# [ACTION ITEM]
Copy exactly the line that contains "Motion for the" plus all remaining lines of the data, and leave out every line before it.

# [COLLECTED DATA]

• • • • •

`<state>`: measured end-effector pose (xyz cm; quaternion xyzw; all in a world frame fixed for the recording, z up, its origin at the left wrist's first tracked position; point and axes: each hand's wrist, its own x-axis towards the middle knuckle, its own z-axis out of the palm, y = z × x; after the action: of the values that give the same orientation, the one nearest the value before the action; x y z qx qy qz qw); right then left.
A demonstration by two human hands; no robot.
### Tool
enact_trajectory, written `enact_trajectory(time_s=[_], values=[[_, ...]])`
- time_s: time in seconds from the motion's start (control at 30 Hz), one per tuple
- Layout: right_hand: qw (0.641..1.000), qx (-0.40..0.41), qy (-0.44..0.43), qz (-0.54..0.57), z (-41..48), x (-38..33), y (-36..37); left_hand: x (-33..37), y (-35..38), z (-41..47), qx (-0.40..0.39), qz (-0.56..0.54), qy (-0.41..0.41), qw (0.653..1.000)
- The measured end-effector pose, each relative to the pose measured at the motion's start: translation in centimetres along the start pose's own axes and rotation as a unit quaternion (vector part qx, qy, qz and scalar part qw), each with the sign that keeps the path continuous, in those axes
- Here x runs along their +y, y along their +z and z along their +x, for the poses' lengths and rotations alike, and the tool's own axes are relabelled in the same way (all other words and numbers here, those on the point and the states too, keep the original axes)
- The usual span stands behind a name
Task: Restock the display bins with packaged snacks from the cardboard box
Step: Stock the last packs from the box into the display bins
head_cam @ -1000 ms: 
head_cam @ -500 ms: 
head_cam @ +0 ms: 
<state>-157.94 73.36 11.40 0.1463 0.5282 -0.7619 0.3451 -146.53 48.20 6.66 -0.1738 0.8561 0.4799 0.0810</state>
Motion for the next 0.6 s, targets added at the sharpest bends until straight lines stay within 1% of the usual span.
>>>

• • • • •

# [TASK OUTPUT]
Motion for the next 0.6 s, targets added at the sharpest bends until straight lines stay within 1% of the usual span.
>>>

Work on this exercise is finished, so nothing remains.